Work to be completed | Only the lines below, from the one with "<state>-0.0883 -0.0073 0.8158" through the one with "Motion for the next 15", are to be written out, exactly.

----- Exercise data

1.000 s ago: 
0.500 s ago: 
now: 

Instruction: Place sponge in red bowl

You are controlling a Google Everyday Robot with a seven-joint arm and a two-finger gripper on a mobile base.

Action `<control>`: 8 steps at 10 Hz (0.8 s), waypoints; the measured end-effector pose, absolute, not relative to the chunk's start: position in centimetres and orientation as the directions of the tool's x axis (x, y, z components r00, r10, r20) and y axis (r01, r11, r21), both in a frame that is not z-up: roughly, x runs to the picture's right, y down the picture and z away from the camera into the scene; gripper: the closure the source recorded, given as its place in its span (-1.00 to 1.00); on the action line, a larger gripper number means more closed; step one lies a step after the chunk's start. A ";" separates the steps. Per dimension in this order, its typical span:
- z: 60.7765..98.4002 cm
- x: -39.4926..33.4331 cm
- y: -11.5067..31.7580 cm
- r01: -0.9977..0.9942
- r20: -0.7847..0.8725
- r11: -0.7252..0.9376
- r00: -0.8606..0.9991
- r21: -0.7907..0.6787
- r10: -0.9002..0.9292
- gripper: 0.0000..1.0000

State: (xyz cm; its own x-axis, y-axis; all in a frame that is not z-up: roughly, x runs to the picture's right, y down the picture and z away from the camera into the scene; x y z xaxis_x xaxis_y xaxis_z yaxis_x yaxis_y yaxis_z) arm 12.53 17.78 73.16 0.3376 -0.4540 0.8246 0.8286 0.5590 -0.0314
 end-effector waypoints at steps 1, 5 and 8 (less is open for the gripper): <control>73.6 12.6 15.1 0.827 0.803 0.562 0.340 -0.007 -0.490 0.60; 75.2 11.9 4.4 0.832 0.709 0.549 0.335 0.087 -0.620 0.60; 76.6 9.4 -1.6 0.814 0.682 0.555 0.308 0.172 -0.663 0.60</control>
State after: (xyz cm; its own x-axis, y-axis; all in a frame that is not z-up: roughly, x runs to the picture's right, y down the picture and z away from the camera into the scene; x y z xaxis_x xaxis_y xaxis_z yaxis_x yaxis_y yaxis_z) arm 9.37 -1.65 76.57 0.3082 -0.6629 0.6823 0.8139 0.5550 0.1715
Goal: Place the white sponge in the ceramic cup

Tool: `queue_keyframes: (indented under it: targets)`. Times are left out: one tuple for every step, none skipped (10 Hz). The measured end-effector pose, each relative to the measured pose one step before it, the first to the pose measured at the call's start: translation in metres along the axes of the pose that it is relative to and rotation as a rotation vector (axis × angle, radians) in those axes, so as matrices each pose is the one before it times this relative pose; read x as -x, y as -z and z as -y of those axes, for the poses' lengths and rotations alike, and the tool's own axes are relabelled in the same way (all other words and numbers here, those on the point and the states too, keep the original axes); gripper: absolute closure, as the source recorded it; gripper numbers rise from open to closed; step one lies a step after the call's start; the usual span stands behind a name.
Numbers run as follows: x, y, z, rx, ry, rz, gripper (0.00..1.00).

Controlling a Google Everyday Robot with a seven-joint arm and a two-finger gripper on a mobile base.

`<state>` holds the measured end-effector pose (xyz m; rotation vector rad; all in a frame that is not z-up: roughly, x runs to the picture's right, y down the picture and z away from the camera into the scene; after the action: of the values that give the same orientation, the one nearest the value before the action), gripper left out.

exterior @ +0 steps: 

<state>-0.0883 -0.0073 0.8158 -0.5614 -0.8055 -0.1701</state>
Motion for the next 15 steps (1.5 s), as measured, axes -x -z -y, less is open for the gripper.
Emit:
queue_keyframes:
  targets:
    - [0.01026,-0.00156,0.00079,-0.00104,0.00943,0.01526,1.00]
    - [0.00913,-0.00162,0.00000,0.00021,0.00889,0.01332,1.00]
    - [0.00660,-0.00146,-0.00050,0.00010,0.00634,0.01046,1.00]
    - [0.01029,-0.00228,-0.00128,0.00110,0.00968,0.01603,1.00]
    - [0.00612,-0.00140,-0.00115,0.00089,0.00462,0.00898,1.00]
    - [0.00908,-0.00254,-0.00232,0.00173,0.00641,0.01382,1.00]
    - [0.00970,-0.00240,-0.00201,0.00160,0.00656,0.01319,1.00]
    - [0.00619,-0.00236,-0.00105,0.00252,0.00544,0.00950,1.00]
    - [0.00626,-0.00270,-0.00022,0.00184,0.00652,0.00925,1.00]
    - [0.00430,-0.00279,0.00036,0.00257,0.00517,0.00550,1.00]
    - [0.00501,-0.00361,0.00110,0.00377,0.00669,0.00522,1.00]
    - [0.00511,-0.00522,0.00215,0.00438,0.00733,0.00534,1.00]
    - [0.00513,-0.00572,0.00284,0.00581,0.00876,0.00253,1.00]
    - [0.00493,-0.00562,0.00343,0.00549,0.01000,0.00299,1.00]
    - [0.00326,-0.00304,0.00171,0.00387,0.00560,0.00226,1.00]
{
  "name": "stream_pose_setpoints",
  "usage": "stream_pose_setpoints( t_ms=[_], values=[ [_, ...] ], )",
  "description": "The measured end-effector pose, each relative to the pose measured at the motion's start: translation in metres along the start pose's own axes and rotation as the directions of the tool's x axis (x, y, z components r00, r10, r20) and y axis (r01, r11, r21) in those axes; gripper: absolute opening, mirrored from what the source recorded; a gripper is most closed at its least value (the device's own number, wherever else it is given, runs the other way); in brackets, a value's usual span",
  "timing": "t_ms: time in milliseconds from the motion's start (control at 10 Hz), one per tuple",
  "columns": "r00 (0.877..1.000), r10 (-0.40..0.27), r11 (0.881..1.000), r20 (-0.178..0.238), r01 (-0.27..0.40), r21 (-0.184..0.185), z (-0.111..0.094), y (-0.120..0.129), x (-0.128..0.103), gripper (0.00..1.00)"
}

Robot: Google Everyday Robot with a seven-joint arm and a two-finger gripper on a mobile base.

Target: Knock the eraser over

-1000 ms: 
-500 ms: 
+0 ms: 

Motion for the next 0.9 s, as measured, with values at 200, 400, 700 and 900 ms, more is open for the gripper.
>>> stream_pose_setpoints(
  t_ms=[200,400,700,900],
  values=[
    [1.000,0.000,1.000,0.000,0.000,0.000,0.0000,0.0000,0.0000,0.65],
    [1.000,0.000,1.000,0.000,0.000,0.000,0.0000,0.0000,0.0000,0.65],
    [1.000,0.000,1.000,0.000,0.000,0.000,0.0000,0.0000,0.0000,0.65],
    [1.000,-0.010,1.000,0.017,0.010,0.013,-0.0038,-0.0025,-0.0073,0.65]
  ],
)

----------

Task output |
<state>-0.0883 -0.0073 0.8158 -0.5614 -0.8055 -0.1701</state>
Motion for the next 15 steps (1.5 s), as measured, axes -x -z -y, less is open for the gripper.

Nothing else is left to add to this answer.